◆ **WORK ORDER**: Give back exactly the lines of the material below, starting with the line with "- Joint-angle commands" and going on through the line with "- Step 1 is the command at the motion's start".

◆ **GIVEN INFORMATION**:
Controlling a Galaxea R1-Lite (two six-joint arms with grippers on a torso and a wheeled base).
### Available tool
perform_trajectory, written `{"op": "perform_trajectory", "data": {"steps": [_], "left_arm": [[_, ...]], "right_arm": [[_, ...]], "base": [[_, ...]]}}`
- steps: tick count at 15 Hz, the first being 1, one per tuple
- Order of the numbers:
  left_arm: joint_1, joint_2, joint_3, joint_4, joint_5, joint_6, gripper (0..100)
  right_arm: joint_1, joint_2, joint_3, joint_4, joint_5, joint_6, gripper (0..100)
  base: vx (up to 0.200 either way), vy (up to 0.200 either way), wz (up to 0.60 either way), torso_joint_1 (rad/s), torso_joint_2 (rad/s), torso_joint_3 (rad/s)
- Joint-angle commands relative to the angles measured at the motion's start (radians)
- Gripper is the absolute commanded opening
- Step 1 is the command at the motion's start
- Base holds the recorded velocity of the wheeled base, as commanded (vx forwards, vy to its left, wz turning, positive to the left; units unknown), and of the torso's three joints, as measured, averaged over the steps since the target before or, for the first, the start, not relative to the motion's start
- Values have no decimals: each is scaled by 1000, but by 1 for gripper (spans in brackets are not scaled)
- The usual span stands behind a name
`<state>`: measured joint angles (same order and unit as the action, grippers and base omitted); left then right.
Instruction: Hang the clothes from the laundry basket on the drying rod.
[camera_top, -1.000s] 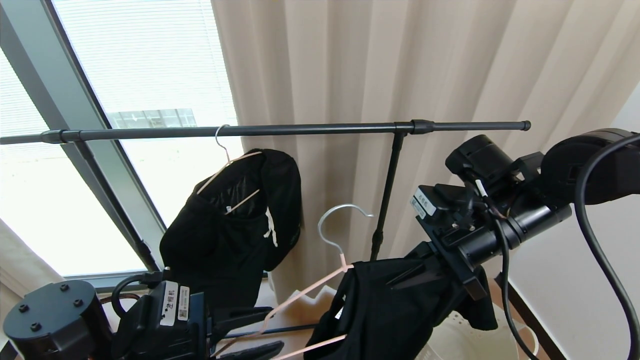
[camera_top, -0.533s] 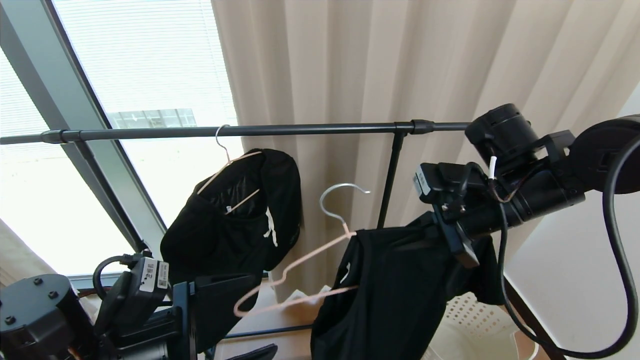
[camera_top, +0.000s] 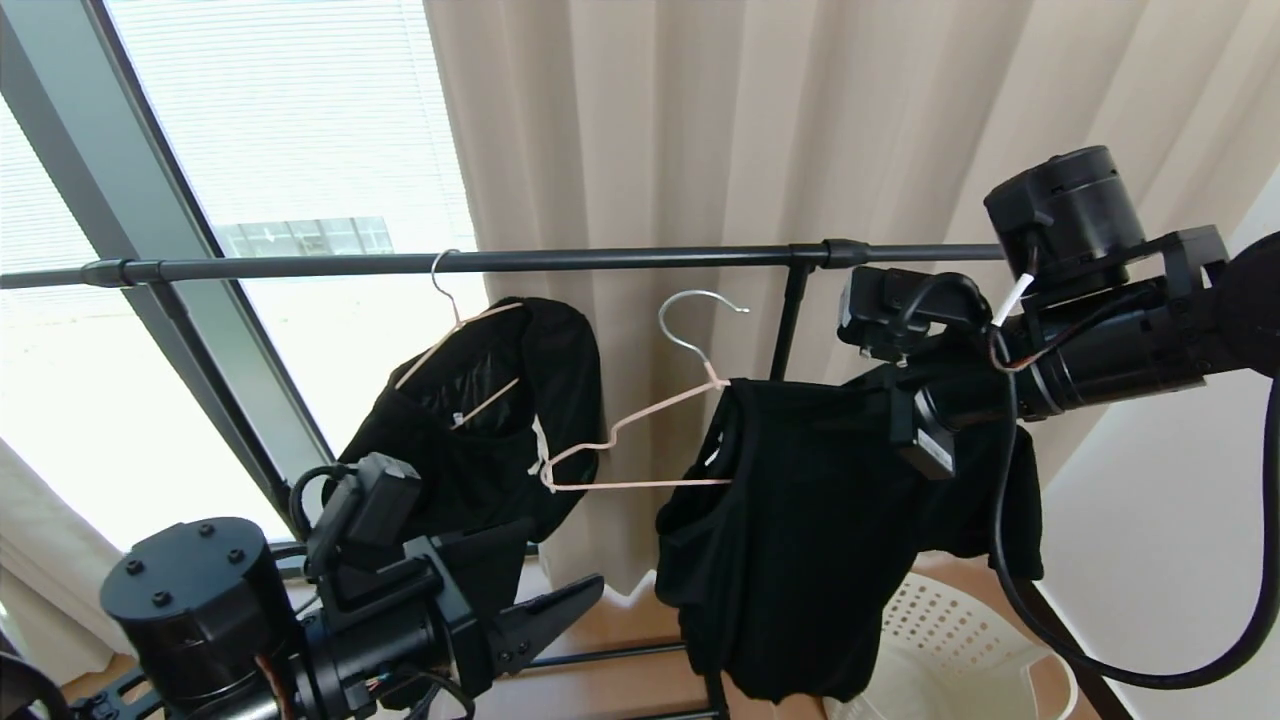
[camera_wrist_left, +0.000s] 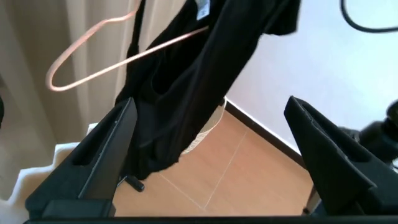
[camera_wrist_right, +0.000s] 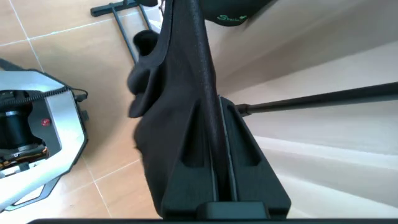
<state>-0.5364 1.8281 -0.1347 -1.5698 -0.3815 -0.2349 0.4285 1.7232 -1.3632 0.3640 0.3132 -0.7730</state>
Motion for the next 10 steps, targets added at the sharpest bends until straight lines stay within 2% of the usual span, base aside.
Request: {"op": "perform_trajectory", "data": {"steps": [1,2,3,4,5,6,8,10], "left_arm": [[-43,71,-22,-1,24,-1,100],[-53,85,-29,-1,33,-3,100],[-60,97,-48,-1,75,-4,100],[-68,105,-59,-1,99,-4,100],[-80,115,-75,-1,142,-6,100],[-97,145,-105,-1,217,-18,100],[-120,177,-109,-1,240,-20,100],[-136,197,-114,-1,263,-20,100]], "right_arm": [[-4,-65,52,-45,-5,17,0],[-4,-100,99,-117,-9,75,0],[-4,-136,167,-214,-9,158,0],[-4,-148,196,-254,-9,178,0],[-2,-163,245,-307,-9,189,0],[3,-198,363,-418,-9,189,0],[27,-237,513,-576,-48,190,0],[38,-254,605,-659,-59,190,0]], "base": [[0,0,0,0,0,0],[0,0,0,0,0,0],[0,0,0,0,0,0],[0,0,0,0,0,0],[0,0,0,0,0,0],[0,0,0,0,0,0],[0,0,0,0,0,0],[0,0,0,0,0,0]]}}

◆ **TASK OUTPUT**:
- Joint-angle commands relative to the angles measured at the motion's start (radians)
- Gripper is the absolute commanded opening
- Step 1 is the command at the motion's start

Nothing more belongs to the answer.